Basseterre, St. Kitts, December 09, 2015 (SKNIS): Drilling new wells and commissioning a desalination plant are among strategies being pursued by the Ministry of Public Infrastructure to ensure water supply can meet the growing demand of the population in St. Kitts and Nevis.
The challenges to the supply of water were exacerbated this year as the twin-island federation, like many Caribbean countries, experienced below average rainfall in 2015 which lead to drought like conditions locally and actual droughts in other islands including Trinidad and Tobago, St.
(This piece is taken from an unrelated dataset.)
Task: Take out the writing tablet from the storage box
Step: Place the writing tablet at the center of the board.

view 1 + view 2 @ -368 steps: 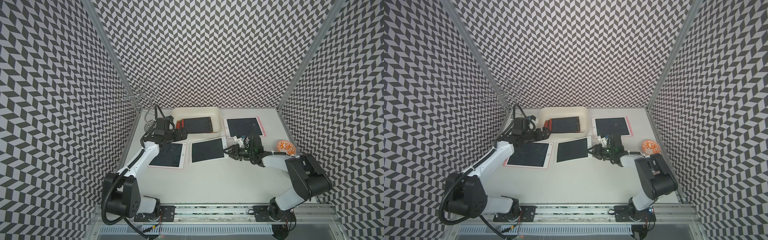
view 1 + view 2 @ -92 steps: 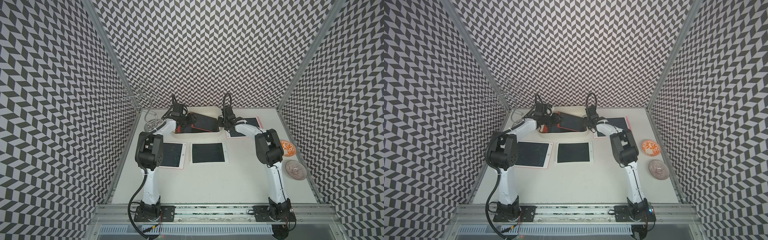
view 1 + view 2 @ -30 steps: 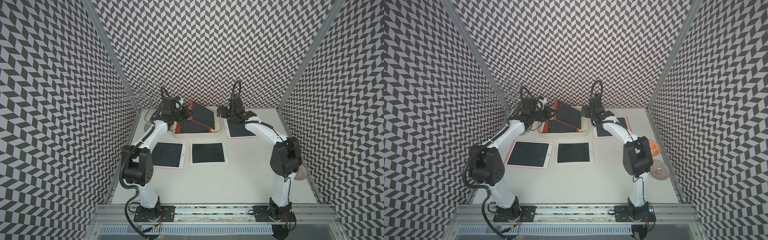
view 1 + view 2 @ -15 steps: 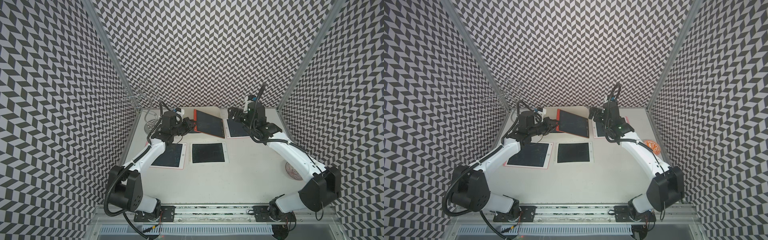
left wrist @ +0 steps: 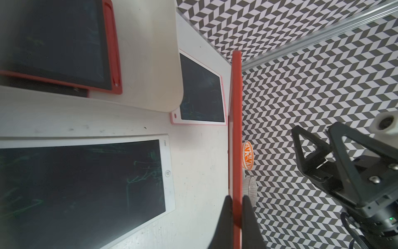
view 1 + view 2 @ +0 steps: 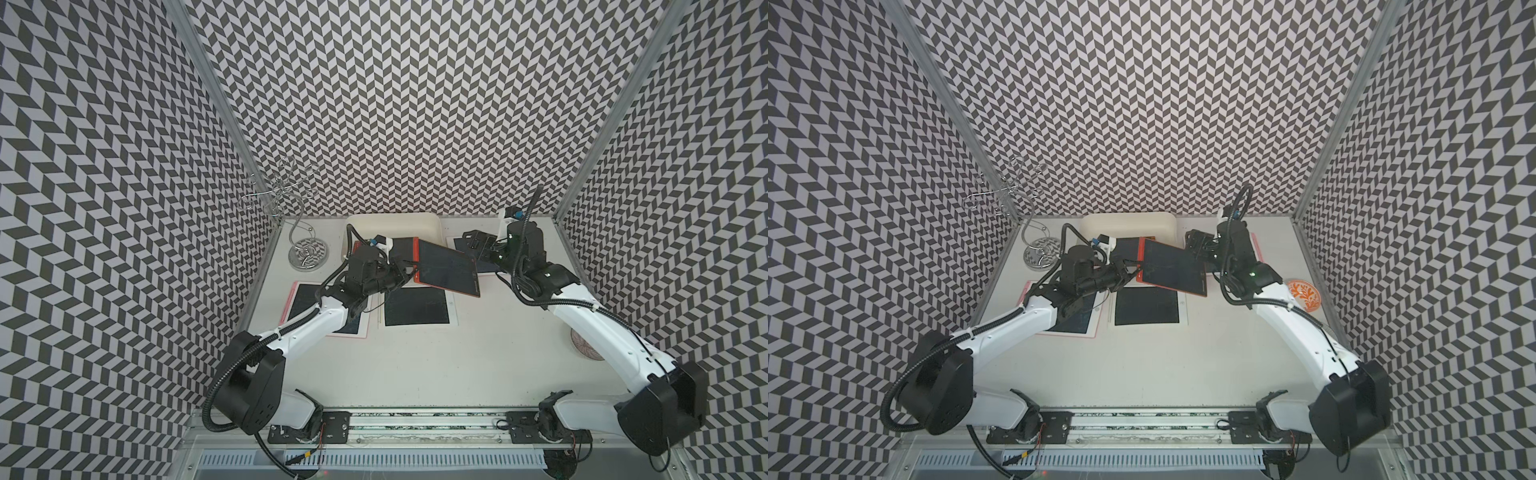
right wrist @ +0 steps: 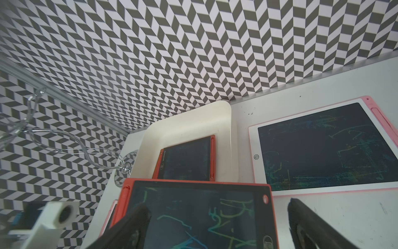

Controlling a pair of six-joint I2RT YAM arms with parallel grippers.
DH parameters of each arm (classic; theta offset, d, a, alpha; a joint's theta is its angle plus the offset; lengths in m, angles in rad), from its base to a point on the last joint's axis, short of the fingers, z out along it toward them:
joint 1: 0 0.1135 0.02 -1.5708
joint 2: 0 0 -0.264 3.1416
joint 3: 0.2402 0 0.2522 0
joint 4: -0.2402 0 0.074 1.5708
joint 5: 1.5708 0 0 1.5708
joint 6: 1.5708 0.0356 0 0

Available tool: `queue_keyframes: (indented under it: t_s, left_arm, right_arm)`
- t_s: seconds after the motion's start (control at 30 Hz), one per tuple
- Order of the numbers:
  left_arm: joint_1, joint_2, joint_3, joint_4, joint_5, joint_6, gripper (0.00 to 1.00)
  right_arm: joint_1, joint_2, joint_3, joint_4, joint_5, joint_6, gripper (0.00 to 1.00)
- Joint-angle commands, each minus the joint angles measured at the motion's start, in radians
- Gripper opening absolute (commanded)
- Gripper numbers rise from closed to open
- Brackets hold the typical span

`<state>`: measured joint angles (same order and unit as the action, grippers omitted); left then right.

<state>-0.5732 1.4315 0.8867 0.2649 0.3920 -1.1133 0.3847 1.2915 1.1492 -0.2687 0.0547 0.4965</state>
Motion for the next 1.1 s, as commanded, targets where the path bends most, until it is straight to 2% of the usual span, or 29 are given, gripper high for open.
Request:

Lucia and Jamaica.
With predictions for similar, and in some cases worsening conditions in 2016, Minister responsible for Public Infrastructure, Ian Patches Liburd, told listeners to Wednesday’s (December 09) edition of the radio programme “Working for You” that the Water Services Department in Basseterre must continue to rise to the occasion.
“There is a deficit in rainfall,” Minister Liburd said, revealing that this year’s figures are about 50 percent lower than average figures over the years. “The challenges from the record low rainfall obviously [resulted] in low surface inflows and of course reduced well water abstraction rates, so new sources of potable water ought to be addressed and we are looking at that as we speak.”
To address the ongoing difficulties, work crews laid 6000 feet of pipeline from Dieppe Bay to Saddlers to provide access to an additional 200,000 gallons of water to consumers in the area. Fifteen hundred feet of pipeline was also used to facilitate water flow from a well in Lodge.
“We have taken an approach that we have to get water now,” Minister Liburd said. “We have looked at reverse osmosis – that’s desalination. There is a plant lying at La Vallee for over eight years and we are looking at the possible commissioning of that plant in a particular area of Basseterre.”
The minister said the matter is being addressed at the Cabinet level but added “once that plant is installed, we can get some 1.2 million gallons.” He cited studies dating back to the 1970s, and others after, that suggest there are approximately 11 million gallons of water underground and current systems have tapped into about 50 percent of that water.
“We have a lot of work to do and we are doing it,” Minister Liburd stated.